A representação, apresentada pelo deputado estadual Flávio Serafini (Psol), solicita a abertura de uma investigação criminal e financeira sobre a aplicação de recursos previdenciários, citando indícios de irregularidades graves e o agravamento dos riscos ao patrimônio dos aposentados e pensionistas do estado.
Concentração de Investimentos e Violação de Normas
A acusação diz que o governo Claudio Castro realizou, por meio do Rioprevidência, investimentos considerados temerários, com uma concentração excessiva em títulos e fundos ligados diretamente ao Banco Master.
Segundo Serafini, esta prática violaria as normas de segurança, transparência e prudência que regem os Regimes Próprios de Previdência Social (RPPS). Entre as irregularidades apontadas pelo parlamentar, destacam-se:
• Alocações vultosas em Letras Financeiras (LFs) recém-lançadas pelo Banco Master.

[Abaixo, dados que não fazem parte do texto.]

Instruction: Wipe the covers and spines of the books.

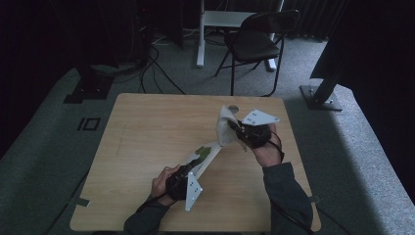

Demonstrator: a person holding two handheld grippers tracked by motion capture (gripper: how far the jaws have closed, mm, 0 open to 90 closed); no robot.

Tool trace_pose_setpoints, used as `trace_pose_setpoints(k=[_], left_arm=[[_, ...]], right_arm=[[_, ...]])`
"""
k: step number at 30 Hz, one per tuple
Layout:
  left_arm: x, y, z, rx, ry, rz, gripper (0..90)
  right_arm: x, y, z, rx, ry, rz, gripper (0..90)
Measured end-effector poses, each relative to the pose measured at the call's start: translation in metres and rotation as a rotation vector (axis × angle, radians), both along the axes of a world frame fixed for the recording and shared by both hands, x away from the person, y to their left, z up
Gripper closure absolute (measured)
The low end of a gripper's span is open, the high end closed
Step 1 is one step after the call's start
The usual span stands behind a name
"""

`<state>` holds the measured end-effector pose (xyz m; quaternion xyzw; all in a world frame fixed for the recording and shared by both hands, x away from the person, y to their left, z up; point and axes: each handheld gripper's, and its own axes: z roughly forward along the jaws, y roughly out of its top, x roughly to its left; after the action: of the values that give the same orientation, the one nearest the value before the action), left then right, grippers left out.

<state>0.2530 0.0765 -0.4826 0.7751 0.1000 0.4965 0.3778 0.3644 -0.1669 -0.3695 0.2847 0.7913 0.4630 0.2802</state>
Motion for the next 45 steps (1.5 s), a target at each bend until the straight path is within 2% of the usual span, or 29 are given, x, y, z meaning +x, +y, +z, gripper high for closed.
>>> trace_pose_setpoints(k=[6, 15, 20, 31, 45], left_arm=[[-0.002, -0.002, -0.002, 0.028, -0.017, 0.002, 77.8], [-0.003, -0.004, -0.003, 0.051, -0.04, 0.007, 77.7], [-0.004, -0.005, -0.004, 0.07, -0.055, 0.006, 77.7], [-0.004, -0.005, -0.004, 0.086, -0.068, 0.012, 77.6], [-0.004, -0.005, -0.004, 0.09, -0.076, 0.014, 77.6]], right_arm=[[0.005, 0.004, -0.001, 0.002, 0.014, 0.011, 83.2], [0.006, 0.019, -0.015, -0.037, 0.055, 0.043, 83.2], [0.004, 0.026, -0.018, -0.059, 0.062, 0.068, 83.2], [0.0, 0.04, -0.03, -0.103, 0.105, 0.127, 83.0], [-0.006, 0.049, -0.038, -0.117, 0.147, 0.184, 83.0]])
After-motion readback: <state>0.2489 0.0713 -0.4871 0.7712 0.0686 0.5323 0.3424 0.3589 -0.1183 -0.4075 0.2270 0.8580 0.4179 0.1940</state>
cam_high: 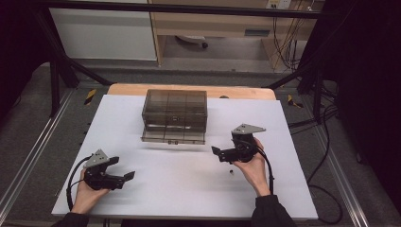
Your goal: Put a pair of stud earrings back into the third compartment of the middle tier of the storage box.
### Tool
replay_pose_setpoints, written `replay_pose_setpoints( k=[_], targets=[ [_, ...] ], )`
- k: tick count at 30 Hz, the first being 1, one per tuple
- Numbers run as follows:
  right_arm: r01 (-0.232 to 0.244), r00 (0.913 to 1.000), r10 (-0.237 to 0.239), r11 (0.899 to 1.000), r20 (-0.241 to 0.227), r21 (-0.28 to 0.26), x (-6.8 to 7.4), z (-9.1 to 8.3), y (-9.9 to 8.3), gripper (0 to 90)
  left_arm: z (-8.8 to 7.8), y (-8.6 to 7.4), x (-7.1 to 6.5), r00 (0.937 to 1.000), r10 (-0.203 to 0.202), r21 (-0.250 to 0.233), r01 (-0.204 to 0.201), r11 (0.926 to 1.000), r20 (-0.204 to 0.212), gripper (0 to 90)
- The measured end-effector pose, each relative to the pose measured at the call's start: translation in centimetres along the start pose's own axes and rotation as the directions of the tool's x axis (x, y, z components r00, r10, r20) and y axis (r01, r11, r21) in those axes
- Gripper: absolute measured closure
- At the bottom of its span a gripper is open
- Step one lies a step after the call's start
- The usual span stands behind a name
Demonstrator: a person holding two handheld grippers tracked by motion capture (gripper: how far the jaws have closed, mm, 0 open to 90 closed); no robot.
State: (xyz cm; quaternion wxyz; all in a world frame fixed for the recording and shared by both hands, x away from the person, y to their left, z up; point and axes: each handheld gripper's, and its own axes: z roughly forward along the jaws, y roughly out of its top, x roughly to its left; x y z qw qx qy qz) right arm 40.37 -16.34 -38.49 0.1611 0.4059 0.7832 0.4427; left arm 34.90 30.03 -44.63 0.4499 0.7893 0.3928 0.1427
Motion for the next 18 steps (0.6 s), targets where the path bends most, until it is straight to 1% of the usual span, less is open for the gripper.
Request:
replay_pose_setpoints(
  k=[4,9,18],
  targets=[
    [0.004,0.9999,-0.005,1.0,0.013,0.013,-0.6,-0.8,-1.0,3.3,0.0,0.0,0.0,1.0,-0.001,-0.001,0.001,1.0,0.001,5.4],
    [-0.016,0.9997,0.016,1.0,0.019,0.021,-1.2,-1.9,-2.3,3.5,0.1,0.0,0.0,1.0,-0.003,0.0,0.003,1.0,0.0,5.4],
    [-0.027,0.999,0.026,0.999,0.037,0.039,-1.9,-2.6,-4.6,3.9,0.1,0.0,-0.1,1.0,0.0,0.001,0.0,1.0,-0.001,5.4]
  ],
)
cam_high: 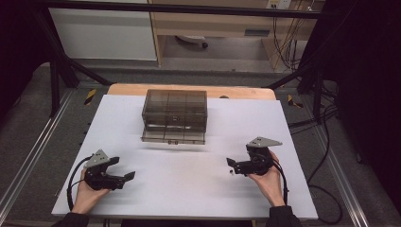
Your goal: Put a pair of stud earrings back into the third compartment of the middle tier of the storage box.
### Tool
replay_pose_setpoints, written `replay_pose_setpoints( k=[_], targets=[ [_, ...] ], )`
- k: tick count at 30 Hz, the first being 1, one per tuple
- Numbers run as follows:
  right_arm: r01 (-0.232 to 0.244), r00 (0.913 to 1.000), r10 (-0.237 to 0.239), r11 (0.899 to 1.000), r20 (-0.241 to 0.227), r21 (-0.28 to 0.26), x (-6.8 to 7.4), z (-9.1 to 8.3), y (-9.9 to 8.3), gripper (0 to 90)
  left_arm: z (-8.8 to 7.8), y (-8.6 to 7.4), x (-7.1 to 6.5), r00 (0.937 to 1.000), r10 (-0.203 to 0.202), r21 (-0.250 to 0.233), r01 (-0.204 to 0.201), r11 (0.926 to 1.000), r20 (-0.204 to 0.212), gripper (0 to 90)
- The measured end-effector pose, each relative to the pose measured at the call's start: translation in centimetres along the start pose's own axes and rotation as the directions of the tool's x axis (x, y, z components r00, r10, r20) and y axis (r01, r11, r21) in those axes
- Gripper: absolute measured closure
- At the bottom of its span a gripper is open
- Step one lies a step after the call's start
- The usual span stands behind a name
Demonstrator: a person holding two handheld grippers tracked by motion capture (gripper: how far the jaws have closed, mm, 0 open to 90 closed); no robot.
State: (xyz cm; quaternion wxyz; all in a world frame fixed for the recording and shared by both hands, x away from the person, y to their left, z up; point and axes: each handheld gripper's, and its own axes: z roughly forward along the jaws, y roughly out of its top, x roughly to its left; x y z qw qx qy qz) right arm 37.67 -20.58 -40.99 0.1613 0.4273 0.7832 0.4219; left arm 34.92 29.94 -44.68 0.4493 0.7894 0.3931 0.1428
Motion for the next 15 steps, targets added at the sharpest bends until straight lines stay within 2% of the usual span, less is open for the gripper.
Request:
replay_pose_setpoints(
  k=[3,10,15],
  targets=[
    [-0.011,0.9999,0.011,1.0,0.002,0.008,-0.1,-0.1,-1.0,4.3,0.0,0.0,0.0,1.0,0.001,0.0,-0.001,1.0,0.0,5.4],
    [-0.016,0.9997,0.017,1.0,-0.017,0.025,0.2,0.1,-2.2,5.4,0.0,0.0,-0.1,1.0,0.002,0.001,-0.002,1.0,0.001,5.4],
    [-0.015,0.9998,0.016,0.999,-0.01,0.034,0.3,0.3,-2.8,8.8,0.0,0.0,0.0,1.0,0.002,0.0,-0.002,1.0,0.004,5.4]
  ],
)
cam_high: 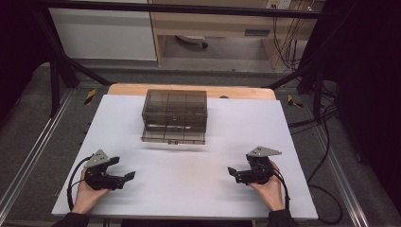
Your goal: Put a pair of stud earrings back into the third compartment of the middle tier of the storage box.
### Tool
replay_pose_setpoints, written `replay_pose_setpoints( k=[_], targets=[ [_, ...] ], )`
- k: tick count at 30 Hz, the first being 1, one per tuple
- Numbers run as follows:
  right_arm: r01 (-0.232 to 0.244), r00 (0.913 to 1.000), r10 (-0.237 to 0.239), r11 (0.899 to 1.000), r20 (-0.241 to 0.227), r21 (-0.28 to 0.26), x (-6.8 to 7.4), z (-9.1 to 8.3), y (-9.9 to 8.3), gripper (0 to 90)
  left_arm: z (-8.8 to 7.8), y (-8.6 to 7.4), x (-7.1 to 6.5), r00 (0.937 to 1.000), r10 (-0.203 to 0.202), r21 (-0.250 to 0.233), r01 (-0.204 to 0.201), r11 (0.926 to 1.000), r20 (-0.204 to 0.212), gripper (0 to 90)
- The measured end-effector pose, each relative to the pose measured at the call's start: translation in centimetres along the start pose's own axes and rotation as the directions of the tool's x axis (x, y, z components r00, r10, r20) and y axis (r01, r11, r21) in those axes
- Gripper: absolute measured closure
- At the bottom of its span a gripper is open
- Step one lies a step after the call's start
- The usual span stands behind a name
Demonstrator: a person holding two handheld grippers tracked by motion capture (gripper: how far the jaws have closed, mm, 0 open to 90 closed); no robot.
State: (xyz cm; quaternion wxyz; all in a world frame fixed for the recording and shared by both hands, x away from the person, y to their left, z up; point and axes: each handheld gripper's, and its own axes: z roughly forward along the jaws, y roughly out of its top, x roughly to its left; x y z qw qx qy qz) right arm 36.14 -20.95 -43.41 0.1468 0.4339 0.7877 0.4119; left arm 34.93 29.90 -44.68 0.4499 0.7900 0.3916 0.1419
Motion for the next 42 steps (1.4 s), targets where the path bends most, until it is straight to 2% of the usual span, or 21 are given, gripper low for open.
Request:
replay_pose_setpoints(
  k=[3,7,9,12,24,34,42],
  targets=[
    [-0.018,0.9998,0.018,1.0,-0.001,0.008,0.0,0.1,-0.4,11.7,0.0,0.0,0.0,1.0,0.003,0.002,-0.003,1.0,0.002,5.4],
    [-0.021,0.9998,0.021,1.0,0.002,0.008,-0.1,0.0,-0.9,21.1,0.0,0.1,-0.1,1.0,0.007,0.002,-0.007,1.0,0.005,5.4],
    [-0.015,0.9999,0.015,1.0,0.009,0.015,0.1,0.0,-1.1,26.4,0.0,0.1,-0.1,1.0,0.008,0.001,-0.008,1.0,0.005,5.4],
    [0.019,0.9997,-0.02,0.999,0.016,0.028,0.4,0.2,-1.2,34.6,-0.1,0.1,-0.1,1.0,0.006,0.0,-0.006,1.0,0.005,5.4],
    [0.025,0.9996,-0.024,0.998,-0.014,0.052,0.9,0.7,-1.5,59.5,0.0,0.1,-0.1,1.0,0.006,0.0,-0.006,1.0,0.005,5.5],
    [0.032,0.9992,-0.03,0.997,-0.027,0.072,1.1,1.2,-1.6,72.3,-0.1,0.1,-0.1,1.0,0.004,-0.003,-0.004,1.0,0.004,5.5],
    [0.032,0.9993,-0.031,0.996,-0.021,0.081,1.0,1.3,-1.6,76.1,0.0,0.1,-0.1,1.0,0.008,0.001,-0.008,1.0,0.003,5.5]
  ],
)
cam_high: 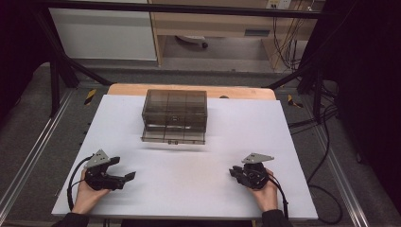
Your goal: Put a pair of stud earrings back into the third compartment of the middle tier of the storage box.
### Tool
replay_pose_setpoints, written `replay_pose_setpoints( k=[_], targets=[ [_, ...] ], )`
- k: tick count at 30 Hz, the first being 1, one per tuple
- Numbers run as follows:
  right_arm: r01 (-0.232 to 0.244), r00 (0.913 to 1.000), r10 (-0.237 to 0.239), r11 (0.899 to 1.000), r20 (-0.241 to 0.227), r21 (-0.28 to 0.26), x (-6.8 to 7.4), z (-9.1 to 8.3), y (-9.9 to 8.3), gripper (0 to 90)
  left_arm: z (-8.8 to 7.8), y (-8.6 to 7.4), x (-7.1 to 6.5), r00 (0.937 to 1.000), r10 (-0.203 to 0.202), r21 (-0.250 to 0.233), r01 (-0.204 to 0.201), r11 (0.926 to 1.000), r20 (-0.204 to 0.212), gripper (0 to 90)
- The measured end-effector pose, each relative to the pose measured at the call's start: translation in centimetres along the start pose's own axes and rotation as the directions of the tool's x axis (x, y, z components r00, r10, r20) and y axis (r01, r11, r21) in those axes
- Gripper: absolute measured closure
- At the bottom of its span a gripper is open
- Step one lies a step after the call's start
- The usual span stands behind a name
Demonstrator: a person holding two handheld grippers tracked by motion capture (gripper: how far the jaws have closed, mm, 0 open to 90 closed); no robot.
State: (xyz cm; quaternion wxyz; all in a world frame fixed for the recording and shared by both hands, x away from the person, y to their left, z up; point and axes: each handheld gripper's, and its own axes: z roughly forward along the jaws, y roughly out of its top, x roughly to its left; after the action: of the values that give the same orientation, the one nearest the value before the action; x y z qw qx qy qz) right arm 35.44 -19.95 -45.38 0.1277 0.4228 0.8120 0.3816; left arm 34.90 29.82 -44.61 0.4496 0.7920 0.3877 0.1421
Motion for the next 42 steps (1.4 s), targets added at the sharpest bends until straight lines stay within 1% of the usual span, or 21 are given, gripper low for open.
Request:
replay_pose_setpoints(
  k=[8,12,25,35,40,42],
  targets=[
    [0.011,0.9999,-0.011,1.0,0.009,0.008,0.01,0.05,-0.02,79.2,0.01,-0.01,-0.02,1.0,-0.001,-0.001,0.001,1.0,0.0,5.5],
    [0.008,0.9999,-0.008,1.0,0.009,0.01,0.0,0.04,-0.01,80.6,0.02,-0.01,-0.02,1.0,0.001,-0.001,-0.001,1.0,0.002,5.5],
    [0.0,0.9999,0.0,1.0,0.011,0.009,-0.03,0.02,0.01,81.4,0.01,0.0,-0.02,1.0,0.0,-0.002,0.0,1.0,0.001,5.5],
    [-0.005,1.0,0.005,1.0,0.007,-0.013,-0.24,-0.39,0.15,81.4,0.02,0.02,-0.03,1.0,0.002,-0.001,-0.002,1.0,0.001,5.5],
    [-0.017,0.9999,0.017,1.0,0.004,-0.022,-0.31,-0.61,0.25,81.4,0.02,0.02,-0.05,1.0,0.003,-0.001,-0.003,1.0,0.001,5.5],
    [-0.013,0.9999,0.013,1.0,0.003,-0.027,-0.37,-0.74,0.31,81.4,0.03,0.02,-0.05,1.0,0.003,0.0,-0.003,1.0,0.001,5.5]
  ],
)
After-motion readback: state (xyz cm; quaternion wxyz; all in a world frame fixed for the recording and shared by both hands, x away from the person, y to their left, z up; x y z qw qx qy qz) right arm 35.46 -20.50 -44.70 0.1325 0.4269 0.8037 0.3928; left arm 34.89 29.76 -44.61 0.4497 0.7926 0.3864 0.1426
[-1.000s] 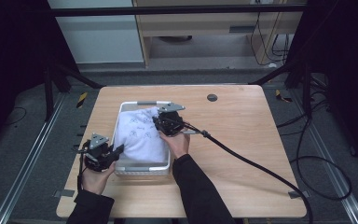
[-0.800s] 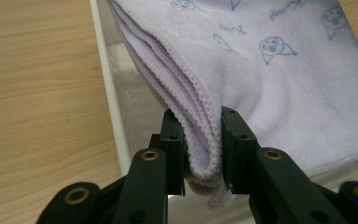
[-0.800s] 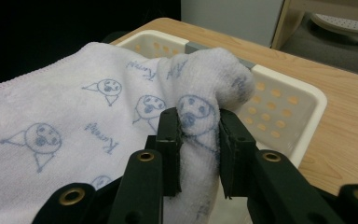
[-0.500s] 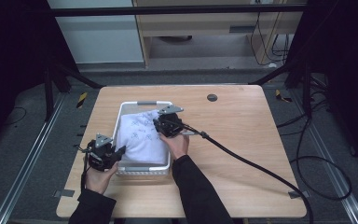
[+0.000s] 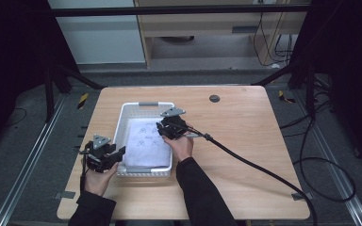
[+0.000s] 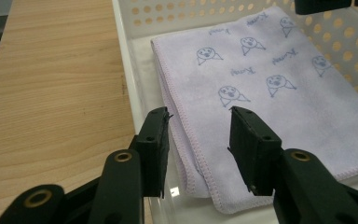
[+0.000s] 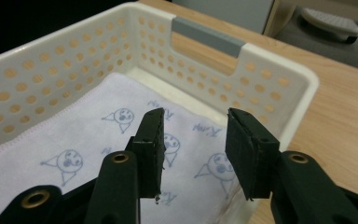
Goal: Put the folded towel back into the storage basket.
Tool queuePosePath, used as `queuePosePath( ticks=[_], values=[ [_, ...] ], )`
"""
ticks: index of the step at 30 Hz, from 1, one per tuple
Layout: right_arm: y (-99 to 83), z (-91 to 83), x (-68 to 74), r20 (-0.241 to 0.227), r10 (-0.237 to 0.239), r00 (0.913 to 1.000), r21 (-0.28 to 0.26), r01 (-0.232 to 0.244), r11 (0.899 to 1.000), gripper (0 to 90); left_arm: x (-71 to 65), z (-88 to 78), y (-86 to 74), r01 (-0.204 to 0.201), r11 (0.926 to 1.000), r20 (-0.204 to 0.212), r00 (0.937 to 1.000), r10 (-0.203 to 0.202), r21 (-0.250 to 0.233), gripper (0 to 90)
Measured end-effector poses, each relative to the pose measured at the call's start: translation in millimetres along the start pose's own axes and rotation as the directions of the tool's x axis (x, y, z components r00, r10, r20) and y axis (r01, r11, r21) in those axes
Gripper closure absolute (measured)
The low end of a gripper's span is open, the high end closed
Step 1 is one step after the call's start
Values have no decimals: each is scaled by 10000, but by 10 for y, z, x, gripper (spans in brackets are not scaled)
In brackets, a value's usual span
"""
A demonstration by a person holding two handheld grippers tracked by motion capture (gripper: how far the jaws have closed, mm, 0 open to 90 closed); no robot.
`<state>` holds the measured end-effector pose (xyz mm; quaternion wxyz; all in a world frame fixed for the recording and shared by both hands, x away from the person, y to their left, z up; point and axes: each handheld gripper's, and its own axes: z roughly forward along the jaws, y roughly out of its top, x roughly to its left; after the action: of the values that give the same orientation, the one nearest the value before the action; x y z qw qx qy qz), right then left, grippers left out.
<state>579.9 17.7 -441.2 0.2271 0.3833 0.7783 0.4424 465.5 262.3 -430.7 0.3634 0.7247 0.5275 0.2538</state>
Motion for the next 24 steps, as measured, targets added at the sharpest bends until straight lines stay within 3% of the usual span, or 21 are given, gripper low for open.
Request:
queuePosePath(
  ticks=[6,10,14,24],
  values=[
    [41,-155,-69,-23,-32,10000,-306,31,9995,460,22,-101,22,54,9990,52,10000,-52,-450,525],
    [10,-329,-165,39,11,10000,-451,-9,9990,338,76,-197,29,200,9958,303,9994,-173,-889,475],
    [-38,-491,-260,24,60,10000,-534,-59,9986,272,131,-252,22,224,9925,405,9990,-176,-1204,432],
    [-331,-944,-539,25,417,9991,-578,-414,9975,195,281,-353,-53,132,9915,236,9997,-102,-1297,317]
  ],
)
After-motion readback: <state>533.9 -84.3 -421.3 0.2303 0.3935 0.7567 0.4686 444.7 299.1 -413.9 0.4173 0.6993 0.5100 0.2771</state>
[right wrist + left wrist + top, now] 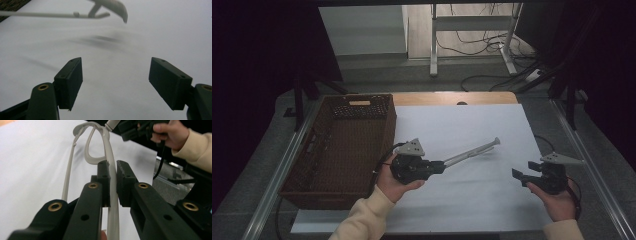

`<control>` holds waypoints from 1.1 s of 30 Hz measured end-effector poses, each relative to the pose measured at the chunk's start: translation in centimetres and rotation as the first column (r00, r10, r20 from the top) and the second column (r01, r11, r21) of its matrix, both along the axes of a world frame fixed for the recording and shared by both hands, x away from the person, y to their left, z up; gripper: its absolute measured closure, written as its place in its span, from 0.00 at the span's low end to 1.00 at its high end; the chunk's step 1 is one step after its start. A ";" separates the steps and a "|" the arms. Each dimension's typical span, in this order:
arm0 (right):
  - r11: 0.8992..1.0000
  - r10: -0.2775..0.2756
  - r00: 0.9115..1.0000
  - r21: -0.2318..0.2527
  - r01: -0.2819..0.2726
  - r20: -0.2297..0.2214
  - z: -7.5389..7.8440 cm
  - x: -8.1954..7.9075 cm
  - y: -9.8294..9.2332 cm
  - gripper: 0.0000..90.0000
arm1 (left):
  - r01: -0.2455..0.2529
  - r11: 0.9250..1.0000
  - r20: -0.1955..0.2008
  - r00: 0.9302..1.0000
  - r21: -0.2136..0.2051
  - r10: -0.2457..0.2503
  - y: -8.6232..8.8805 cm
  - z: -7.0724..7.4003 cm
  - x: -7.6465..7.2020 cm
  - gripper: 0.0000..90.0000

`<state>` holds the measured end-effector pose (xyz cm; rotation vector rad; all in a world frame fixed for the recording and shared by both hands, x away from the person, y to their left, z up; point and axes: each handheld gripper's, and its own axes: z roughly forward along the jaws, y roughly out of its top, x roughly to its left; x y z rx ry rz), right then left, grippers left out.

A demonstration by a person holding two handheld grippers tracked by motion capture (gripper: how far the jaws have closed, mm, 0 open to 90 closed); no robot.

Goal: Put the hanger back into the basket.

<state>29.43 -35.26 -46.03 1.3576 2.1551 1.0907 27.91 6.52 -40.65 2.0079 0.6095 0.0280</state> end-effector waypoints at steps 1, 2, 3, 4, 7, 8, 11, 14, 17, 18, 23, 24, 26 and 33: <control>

• Exposição do RioPrevidência superior a 25% do total dos recursos aplicados.
• Investimentos de alto risco que já sofreram perdas abruptas, como o fundo Texas I, que chegou a desvalorizar 25% em apenas um mês.
O Tribunal de Contas do Estado (TCE), lembra ainda o deputado, já havia emitido alertas desde maio sobre o agravamento das falhas, a falta de informações obrigatórias, a omissão da alta gestão e o descumprimento de limites legais de aplicação.
O TCE chegou a proibir novos investimentos em produtos ligados ao Master após constatar um risco sistêmico ao patrimônio previdenciário.
Risco Sistêmico Transforma-se em Prejuízo Imediato
A liquidação do Banco Master, diz Serafini, transforma os riscos antes apenas sinalizados em prejuízo potencial imediato. Embora o Fundo Garantidor de Créditos (FGC) possua patrimônio para absorver parte do impacto em depósitos de pessoas físicas, grandes investidores institucionais, como fundos previdenciários estaduais, podem sofrer perdas significativas, especialmente em posições que ultrapassam os limites garantidos pelo FGC.
“Estamos diante de um risco real e imediato para o sustento de aposentados e pensionistas do Estado do Rio de Janeiro. Cada dia sem investigação aumenta a possibilidade de perdas irreparáveis”, afirma Serafini, ressaltando a urgência da apuração.
Pedidos de Investigação e Bloqueio de Bens
Diante da gravidade do cenário, o deputado requer que o MPF instaure imediatamente um procedimento investigatório para apurar, em tese, uma série de crimes, incluindo peculato, desvio, corrupção, prevaricação, gestão temerária, lavagem de dinheiro, organização criminosa e crimes contra o Sistema Financeiro Nacional e o mercado de capitais.
O pedido de Serafini não se limita à abertura do inquérito. Inclui também a necessidade de preservação de evidências digitais, requisições de informações à CVM, Banco Central, Receita Federal e COAF, além da realização de uma perícia financeira independente e o bloqueio cautelar de bens dos envolvidos para mitigar as possíveis perdas.
Para o parlamentar, a atuação célere do MPF é essencial para interromper práticas que colocam em perigo o equilíbrio atuarial do regime e a segurança do patrimônio previdenciário fluminense.